Directions for this task>
Return each line of the data below exactly, omitting any pictures.

Given information>
========================================================================

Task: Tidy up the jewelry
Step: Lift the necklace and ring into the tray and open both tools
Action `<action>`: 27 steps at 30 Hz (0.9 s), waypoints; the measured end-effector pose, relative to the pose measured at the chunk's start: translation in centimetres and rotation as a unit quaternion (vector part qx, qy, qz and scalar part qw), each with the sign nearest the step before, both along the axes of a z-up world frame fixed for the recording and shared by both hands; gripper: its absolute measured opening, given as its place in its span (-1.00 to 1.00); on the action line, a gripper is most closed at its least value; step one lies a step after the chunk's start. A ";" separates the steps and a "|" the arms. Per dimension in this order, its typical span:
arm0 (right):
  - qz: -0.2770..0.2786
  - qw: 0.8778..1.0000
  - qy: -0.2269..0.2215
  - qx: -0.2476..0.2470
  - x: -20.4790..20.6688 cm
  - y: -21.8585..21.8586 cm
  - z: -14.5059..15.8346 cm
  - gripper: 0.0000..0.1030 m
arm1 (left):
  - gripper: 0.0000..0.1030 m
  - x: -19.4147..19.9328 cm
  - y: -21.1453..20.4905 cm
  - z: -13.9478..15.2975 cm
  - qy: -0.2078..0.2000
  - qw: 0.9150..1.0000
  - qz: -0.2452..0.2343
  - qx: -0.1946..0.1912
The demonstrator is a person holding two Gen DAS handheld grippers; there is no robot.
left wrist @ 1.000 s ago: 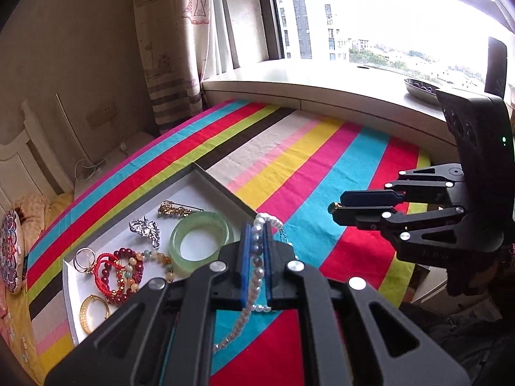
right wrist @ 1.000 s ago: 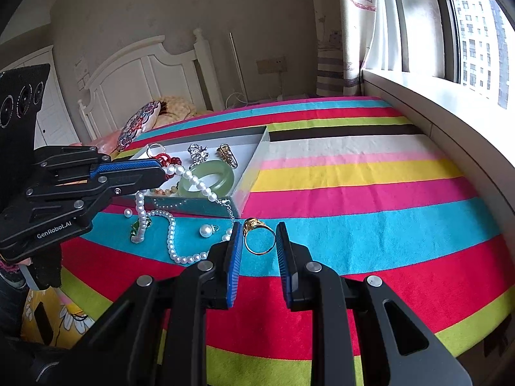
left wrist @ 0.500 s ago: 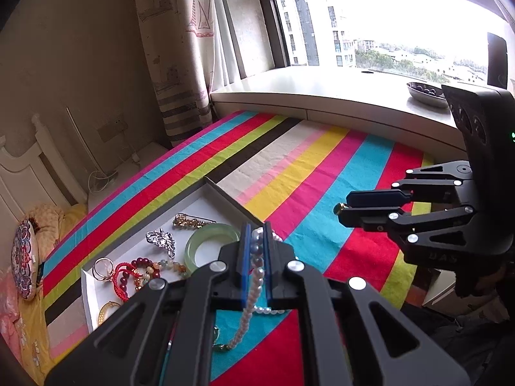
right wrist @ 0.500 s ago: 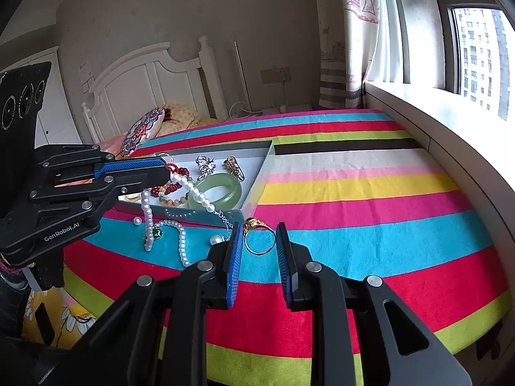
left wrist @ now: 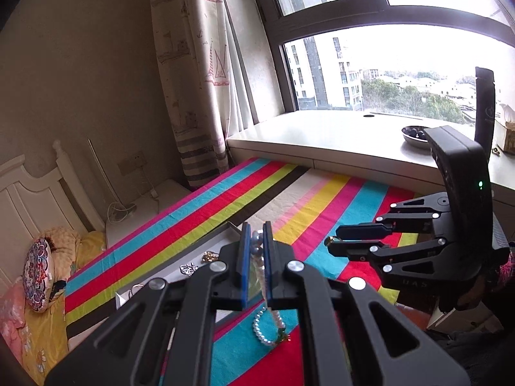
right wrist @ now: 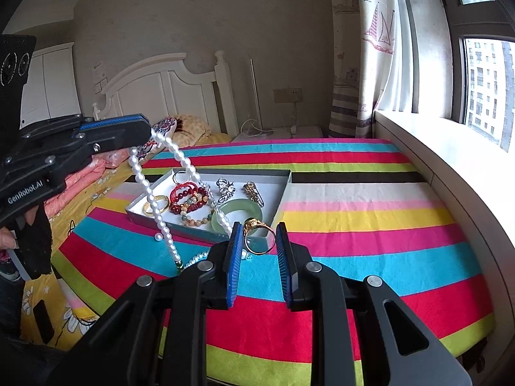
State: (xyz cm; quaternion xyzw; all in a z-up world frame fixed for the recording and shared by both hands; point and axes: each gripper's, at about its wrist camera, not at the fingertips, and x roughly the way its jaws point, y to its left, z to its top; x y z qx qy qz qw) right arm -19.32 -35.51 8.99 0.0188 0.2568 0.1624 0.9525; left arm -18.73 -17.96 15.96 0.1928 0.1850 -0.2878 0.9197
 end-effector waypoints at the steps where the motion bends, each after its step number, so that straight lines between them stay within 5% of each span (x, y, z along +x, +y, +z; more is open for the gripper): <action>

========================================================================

Your solution>
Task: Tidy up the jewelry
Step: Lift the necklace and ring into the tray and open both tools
Action `<action>`: 27 steps at 30 Hz (0.9 s), waypoints; the measured end-effector pose, relative to the pose measured at the chunk's start: translation in centimetres and rotation as a unit quaternion (vector part qx, qy, qz and scalar part qw), each with the sign nearest the step before, both along the axes of a z-up world frame fixed for the recording and shared by both hands; gripper: its absolute measured opening, given as its place in its span (-1.00 to 1.00); on the action line, a gripper is most closed at its least value; step one lies a step after the chunk's start. A ";" separates the steps and a "|" the arms. Per dimension in this order, its typical span:
arm0 (right):
  - qz: -0.2770..0.2786
  - qw: 0.8778..1.0000
  - qy: -0.2269..0.2215
  - qx: -0.2476..0.2470
  - x: -20.4790..20.6688 cm
  - y: -21.8585..21.8586 cm
  - z: -14.5059..15.8346 cm
  - gripper: 0.0000..0.1030 m
arm1 (left):
  - gripper: 0.0000..0.1030 m
  - x: -19.4147..19.9328 cm
  - y: -21.1453..20.4905 cm
  - z: -13.9478..15.2975 cm
  - qy: -0.2078..0.2000
  - qw: 0.9150..1.0000
  - qz: -0.2452..0.2343
  - qx: -0.1946..0.1912
The demonstrator is a person holding two Gen DAS handheld grippers; there is no robot.
left wrist @ 1.000 s ago: 
right wrist @ 1.000 s ago: 
left wrist @ 0.500 s ago: 
right wrist @ 0.500 s ago: 
left wrist @ now: 
right wrist @ now: 
State: (xyz cm; quaternion xyzw; all in a z-up world frame fixed for the recording and shared by both hands; point and axes: each gripper's, at about its wrist camera, not at the fingertips, and x roughly the way its jaws point, y to its left, z to its top; x y z qx qy qz qw) right arm -19.32 -35.51 8.99 0.0188 0.2568 0.1624 0.9525; left arm -18.73 -17.96 15.96 0.1928 0.1850 -0.2878 0.9197
 end-effector waypoints at the steps where the motion bends, each after its step number, so that straight lines between them stay within 5% of each span (x, y, z along +x, +y, +z; more is open for the gripper): <action>

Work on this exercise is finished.